◆ What you are asked to do: Reproduce the material that follows, please, but only from its first line to the line containing "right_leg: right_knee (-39", inclusive.
◆ ◆ ◆
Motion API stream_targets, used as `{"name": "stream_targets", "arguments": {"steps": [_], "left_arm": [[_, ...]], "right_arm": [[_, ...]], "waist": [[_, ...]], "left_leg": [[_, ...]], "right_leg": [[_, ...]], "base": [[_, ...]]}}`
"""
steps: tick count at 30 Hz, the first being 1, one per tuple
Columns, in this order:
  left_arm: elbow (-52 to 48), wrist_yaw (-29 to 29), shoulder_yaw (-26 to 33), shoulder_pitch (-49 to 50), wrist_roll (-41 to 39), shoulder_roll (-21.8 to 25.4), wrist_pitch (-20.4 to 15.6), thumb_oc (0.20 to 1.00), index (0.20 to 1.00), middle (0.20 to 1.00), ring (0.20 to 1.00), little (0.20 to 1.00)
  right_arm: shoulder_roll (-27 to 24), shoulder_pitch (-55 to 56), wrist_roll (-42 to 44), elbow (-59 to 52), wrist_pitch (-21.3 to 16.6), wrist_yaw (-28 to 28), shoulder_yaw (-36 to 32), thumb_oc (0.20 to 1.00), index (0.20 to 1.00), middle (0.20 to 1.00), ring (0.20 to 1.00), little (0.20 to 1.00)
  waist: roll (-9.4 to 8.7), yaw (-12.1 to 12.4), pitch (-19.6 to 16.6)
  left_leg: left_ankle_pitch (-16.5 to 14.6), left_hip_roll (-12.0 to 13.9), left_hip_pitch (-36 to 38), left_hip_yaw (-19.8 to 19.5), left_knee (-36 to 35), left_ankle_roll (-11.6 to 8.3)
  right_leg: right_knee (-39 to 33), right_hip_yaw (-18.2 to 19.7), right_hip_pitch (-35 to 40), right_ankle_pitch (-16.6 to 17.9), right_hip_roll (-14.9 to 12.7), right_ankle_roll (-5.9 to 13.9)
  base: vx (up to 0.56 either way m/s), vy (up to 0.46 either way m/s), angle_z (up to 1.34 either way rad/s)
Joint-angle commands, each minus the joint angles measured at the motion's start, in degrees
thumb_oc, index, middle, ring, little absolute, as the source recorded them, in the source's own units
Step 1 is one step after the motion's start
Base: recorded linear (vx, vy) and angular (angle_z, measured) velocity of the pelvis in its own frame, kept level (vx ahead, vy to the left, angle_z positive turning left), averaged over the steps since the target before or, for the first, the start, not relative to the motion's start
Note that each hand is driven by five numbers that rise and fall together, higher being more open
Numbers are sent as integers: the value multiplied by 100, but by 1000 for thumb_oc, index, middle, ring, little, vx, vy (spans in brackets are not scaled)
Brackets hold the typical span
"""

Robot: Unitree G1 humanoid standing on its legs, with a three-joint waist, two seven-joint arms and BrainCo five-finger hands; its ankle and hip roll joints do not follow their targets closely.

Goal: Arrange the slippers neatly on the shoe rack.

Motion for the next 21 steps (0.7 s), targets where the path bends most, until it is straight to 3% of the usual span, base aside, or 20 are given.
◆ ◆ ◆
◆ Task response:
Motion API stream_targets, used as `{"name": "stream_targets", "arguments": {"steps": [_], "left_arm": [[_, ...]], "right_arm": [[_, ...]], "waist": [[_, ...]], "left_leg": [[_, ...]], "right_leg": [[_, ...]], "base": [[_, ...]]}}`
"""
steps: tick count at 30 Hz, the first being 1, one per tuple
Columns, in this order:
  left_arm: elbow (-52 to 48), wrist_yaw (-29 to 29), shoulder_yaw (-26 to 33), shoulder_pitch (-49 to 50), wrist_roll (-41 to 39), shoulder_roll (-21.8 to 25.4), wrist_pitch (-20.4 to 15.6), thumb_oc (0.20 to 1.00), index (0.20 to 1.00), middle (0.20 to 1.00), ring (0.20 to 1.00), little (0.20 to 1.00)
  right_arm: shoulder_roll (-27 to 24), shoulder_pitch (-55 to 56), wrist_roll (-42 to 44), elbow (-59 to 52), wrist_pitch (-21.3 to 16.6), wrist_yaw (-28 to 28), shoulder_yaw (-36 to 32), thumb_oc (0.20 to 1.00), index (0.20 to 1.00), middle (0.20 to 1.00), ring (0.20 to 1.00), little (0.20 to 1.00)
  waist: roll (-9.4 to 8.7), yaw (-12.1 to 12.4), pitch (-19.6 to 16.6)
  left_leg: left_ankle_pitch (-16.5 to 14.6), left_hip_roll (-12.0 to 13.9), left_hip_pitch (-36 to 38), left_hip_yaw (-19.8 to 19.5), left_knee (-36 to 35), left_ankle_roll (-11.6 to 8.3)
  right_leg: right_knee (-39 to 33), right_hip_yaw (-18.2 to 19.7), right_hip_pitch (-35 to 40), right_ankle_pitch (-16.6 to 17.9), right_hip_roll (-14.9 to 12.7), right_ankle_roll (-5.9 to 13.9)

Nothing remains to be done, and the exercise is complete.